**Instructions to follow**
All that should come back is the lines of the data below from the one containing "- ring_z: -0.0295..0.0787" to the one containing "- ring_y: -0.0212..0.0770", inclusive, exactly as they stand.
____
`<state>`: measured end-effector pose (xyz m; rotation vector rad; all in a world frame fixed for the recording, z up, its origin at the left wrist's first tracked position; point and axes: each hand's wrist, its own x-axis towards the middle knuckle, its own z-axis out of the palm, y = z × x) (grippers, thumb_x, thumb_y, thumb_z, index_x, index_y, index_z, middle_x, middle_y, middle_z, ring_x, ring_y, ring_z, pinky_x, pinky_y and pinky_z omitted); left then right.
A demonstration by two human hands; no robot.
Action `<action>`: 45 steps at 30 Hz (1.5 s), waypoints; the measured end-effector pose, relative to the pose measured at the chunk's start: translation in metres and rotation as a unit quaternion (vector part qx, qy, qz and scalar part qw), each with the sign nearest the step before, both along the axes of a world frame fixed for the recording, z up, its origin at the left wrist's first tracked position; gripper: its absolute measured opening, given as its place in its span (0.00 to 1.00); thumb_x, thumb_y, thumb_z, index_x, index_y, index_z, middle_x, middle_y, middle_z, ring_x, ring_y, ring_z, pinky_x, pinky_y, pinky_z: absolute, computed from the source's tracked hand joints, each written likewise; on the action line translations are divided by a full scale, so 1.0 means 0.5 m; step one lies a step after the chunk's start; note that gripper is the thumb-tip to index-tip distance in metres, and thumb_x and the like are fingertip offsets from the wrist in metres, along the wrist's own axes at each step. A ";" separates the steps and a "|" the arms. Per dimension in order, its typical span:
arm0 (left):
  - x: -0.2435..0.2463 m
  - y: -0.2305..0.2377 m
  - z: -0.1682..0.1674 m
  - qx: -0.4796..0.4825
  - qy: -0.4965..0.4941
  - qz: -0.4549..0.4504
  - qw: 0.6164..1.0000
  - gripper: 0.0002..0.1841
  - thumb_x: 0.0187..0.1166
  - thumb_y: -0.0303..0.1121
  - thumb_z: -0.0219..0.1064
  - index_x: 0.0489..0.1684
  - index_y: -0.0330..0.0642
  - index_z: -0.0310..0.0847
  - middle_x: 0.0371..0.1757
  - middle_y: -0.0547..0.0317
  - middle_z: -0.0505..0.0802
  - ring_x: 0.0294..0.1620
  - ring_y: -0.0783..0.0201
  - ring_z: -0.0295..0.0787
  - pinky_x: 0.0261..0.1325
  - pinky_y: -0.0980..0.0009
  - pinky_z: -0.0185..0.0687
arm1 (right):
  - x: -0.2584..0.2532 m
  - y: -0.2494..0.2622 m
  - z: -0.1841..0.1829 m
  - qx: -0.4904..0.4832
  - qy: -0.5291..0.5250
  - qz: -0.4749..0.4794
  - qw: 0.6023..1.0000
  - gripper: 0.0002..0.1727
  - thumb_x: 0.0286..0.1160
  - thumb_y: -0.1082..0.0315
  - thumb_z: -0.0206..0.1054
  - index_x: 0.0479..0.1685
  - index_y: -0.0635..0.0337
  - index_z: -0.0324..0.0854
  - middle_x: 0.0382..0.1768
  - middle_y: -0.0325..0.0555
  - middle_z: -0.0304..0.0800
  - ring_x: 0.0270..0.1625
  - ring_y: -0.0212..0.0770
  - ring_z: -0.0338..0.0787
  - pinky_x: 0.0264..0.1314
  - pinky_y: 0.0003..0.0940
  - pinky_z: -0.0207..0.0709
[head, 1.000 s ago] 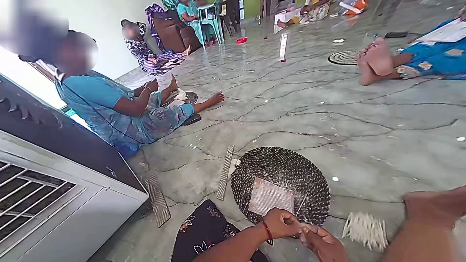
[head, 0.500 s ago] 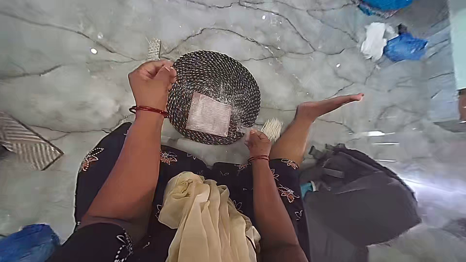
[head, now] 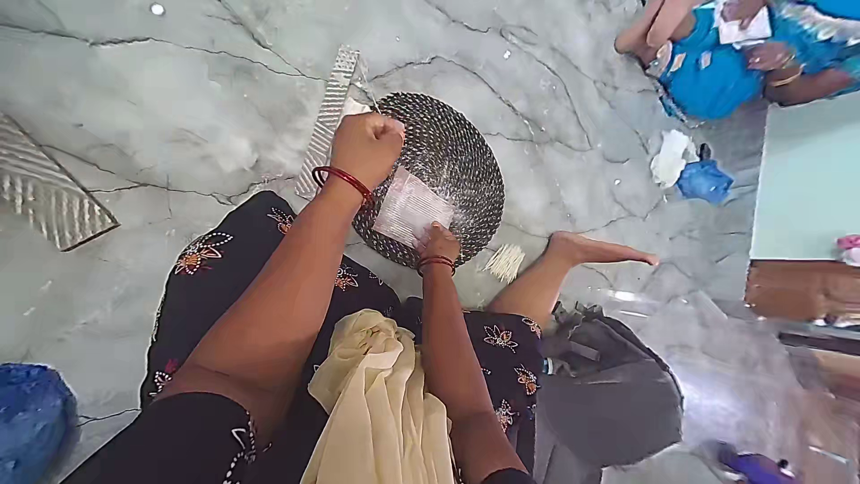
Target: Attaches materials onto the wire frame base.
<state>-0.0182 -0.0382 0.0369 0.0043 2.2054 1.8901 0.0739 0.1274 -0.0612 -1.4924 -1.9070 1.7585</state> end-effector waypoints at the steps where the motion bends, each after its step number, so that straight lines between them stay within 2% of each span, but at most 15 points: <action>1: -0.004 -0.001 -0.002 -0.027 -0.008 -0.010 1.000 0.16 0.86 0.32 0.60 0.60 0.32 0.88 0.53 0.46 0.94 0.51 0.59 0.89 0.61 0.57 0.82 | 0.004 0.005 0.001 0.016 -0.008 0.028 0.999 0.19 0.91 0.64 0.59 0.71 0.67 0.78 0.55 0.60 0.87 0.39 0.44 0.90 0.40 0.40 0.87; 4: -0.009 0.012 -0.006 -0.097 -0.043 -0.057 0.993 0.17 0.88 0.33 0.57 0.62 0.31 0.87 0.57 0.39 0.92 0.58 0.48 0.88 0.66 0.46 0.77 | 0.023 0.030 0.009 0.114 -0.029 0.076 0.990 0.21 0.89 0.67 0.60 0.75 0.67 0.75 0.64 0.63 0.86 0.53 0.50 0.91 0.55 0.48 0.87; 7: -0.010 0.042 -0.024 -0.159 -0.080 -0.128 0.976 0.19 0.89 0.33 0.56 0.64 0.28 0.85 0.62 0.31 0.90 0.68 0.37 0.85 0.72 0.36 0.72 | 0.034 0.059 0.019 0.186 -0.045 0.080 0.978 0.26 0.87 0.70 0.62 0.82 0.68 0.69 0.74 0.62 0.81 0.73 0.51 0.84 0.74 0.48 0.77; 9: -0.009 0.061 -0.040 -0.210 -0.092 -0.182 0.956 0.19 0.88 0.32 0.55 0.65 0.27 0.84 0.66 0.28 0.88 0.74 0.34 0.82 0.74 0.31 0.70 | 0.041 0.064 0.031 0.214 -0.088 0.101 0.968 0.29 0.86 0.70 0.63 0.86 0.67 0.65 0.76 0.62 0.80 0.77 0.53 0.81 0.79 0.49 0.72; 11: -0.002 0.077 -0.048 -0.253 -0.091 -0.217 0.938 0.15 0.86 0.30 0.56 0.56 0.24 0.82 0.63 0.26 0.87 0.71 0.31 0.82 0.69 0.29 0.71 | 0.043 0.067 0.036 0.225 -0.146 0.148 0.952 0.34 0.85 0.69 0.65 0.89 0.64 0.61 0.77 0.62 0.80 0.77 0.56 0.81 0.79 0.54 0.72; 15: 0.012 0.105 -0.070 -0.293 -0.125 -0.241 0.917 0.25 0.84 0.31 0.61 0.75 0.21 0.72 0.73 0.23 0.81 0.80 0.31 0.76 0.77 0.31 0.69 | 0.039 0.065 0.029 0.238 -0.206 0.202 0.927 0.38 0.81 0.65 0.69 0.90 0.61 0.60 0.77 0.60 0.81 0.77 0.59 0.82 0.79 0.59 0.72; 17: 0.017 0.114 -0.084 -0.290 -0.151 -0.239 0.915 0.27 0.84 0.31 0.63 0.76 0.20 0.70 0.75 0.23 0.80 0.80 0.32 0.76 0.79 0.33 0.68 | 0.037 0.061 0.029 0.245 -0.227 0.223 0.916 0.39 0.81 0.64 0.70 0.91 0.59 0.58 0.77 0.60 0.81 0.77 0.61 0.82 0.78 0.60 0.73; 20: 0.024 0.121 -0.080 -0.303 -0.170 -0.246 0.905 0.23 0.86 0.32 0.61 0.69 0.17 0.75 0.71 0.21 0.82 0.78 0.31 0.78 0.77 0.32 0.69 | 0.043 0.063 0.027 0.246 -0.240 0.248 0.906 0.40 0.82 0.63 0.69 0.93 0.57 0.56 0.75 0.62 0.83 0.76 0.63 0.82 0.78 0.62 0.72; 24: 0.025 0.122 -0.077 -0.349 -0.174 -0.215 0.895 0.23 0.87 0.37 0.61 0.62 0.16 0.77 0.69 0.21 0.83 0.77 0.30 0.79 0.74 0.32 0.71 | 0.059 0.074 0.021 0.266 -0.215 0.260 0.903 0.35 0.83 0.64 0.68 0.89 0.61 0.62 0.76 0.62 0.81 0.79 0.62 0.79 0.81 0.60 0.70; 27: 0.029 0.131 -0.103 -0.396 -0.124 -0.186 0.891 0.33 0.81 0.41 0.72 0.72 0.17 0.72 0.75 0.21 0.79 0.82 0.28 0.73 0.78 0.30 0.68 | 0.063 0.068 0.019 0.332 -0.170 0.286 0.882 0.24 0.84 0.64 0.66 0.75 0.65 0.79 0.76 0.67 0.80 0.83 0.63 0.74 0.87 0.56 0.62; 30: 0.031 0.138 -0.133 -0.420 -0.088 -0.165 0.888 0.51 0.70 0.49 0.81 0.86 0.22 0.59 0.85 0.23 0.69 0.89 0.27 0.59 0.80 0.26 0.60 | 0.048 0.060 0.008 0.347 -0.133 0.319 0.872 0.16 0.84 0.63 0.65 0.62 0.61 0.90 0.64 0.64 0.88 0.73 0.62 0.83 0.78 0.58 0.71; 34: 0.033 0.149 -0.138 -0.455 -0.109 -0.190 0.863 0.60 0.62 0.54 0.86 0.89 0.24 0.53 0.89 0.26 0.64 0.91 0.29 0.56 0.81 0.25 0.59 | 0.021 0.050 0.012 0.316 -0.165 0.375 0.856 0.16 0.86 0.65 0.64 0.64 0.55 0.90 0.62 0.58 0.91 0.70 0.57 0.86 0.75 0.57 0.75; 40: 0.042 0.174 -0.151 -0.497 -0.114 -0.206 0.835 0.65 0.60 0.55 0.86 0.93 0.24 0.45 0.94 0.28 0.54 0.96 0.31 0.45 0.83 0.23 0.53 | 0.012 0.048 -0.004 0.320 -0.202 0.411 0.830 0.17 0.84 0.65 0.65 0.68 0.48 0.89 0.65 0.57 0.89 0.70 0.59 0.86 0.70 0.62 0.76; 43: 0.044 0.181 -0.159 -0.511 -0.110 -0.206 0.827 0.67 0.60 0.56 0.86 0.93 0.23 0.43 0.94 0.26 0.52 0.96 0.31 0.43 0.84 0.24 0.52 | 0.007 0.042 -0.008 0.345 -0.219 0.419 0.811 0.15 0.85 0.62 0.64 0.63 0.48 0.90 0.63 0.55 0.90 0.68 0.58 0.88 0.67 0.61 0.77; 45: 0.045 0.182 -0.159 -0.512 -0.108 -0.209 0.826 0.66 0.62 0.55 0.85 0.93 0.22 0.43 0.94 0.26 0.51 0.96 0.31 0.42 0.84 0.23 0.50 | 0.004 0.038 -0.009 0.368 -0.220 0.428 0.796 0.15 0.86 0.62 0.62 0.58 0.55 0.91 0.61 0.57 0.91 0.67 0.59 0.88 0.67 0.62 0.77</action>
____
**Response to this task**
  - ring_z: -0.0295..0.0787
  - pinky_x: 0.0261..0.1325
  - pinky_y: -0.0980..0.0009
  - pinky_z: -0.0185..0.0687
arm1 (right):
  - x: -0.2584..0.2532 m
  - y: -0.2494..0.2622 m
  - z: -0.1841..0.1829 m
  - qx: -0.4904..0.4832
  - qy: -0.5291..0.5250
  - qz: -0.4749..0.4794
  - qw: 0.6023..1.0000
  - gripper: 0.0002..0.1727
  - thumb_x: 0.0286..0.1160
  - thumb_y: -0.1082..0.0315
  - thumb_z: -0.0206..0.1054
  - index_x: 0.0479..0.1685
  - index_y: -0.0635..0.0337
  - index_z: -0.0324..0.0854
  - middle_x: 0.0382..0.1768
  - middle_y: -0.0325..0.0555
  - middle_z: -0.0304..0.0800
  - ring_x: 0.0270..0.1625
  - ring_y: -0.0212..0.0770

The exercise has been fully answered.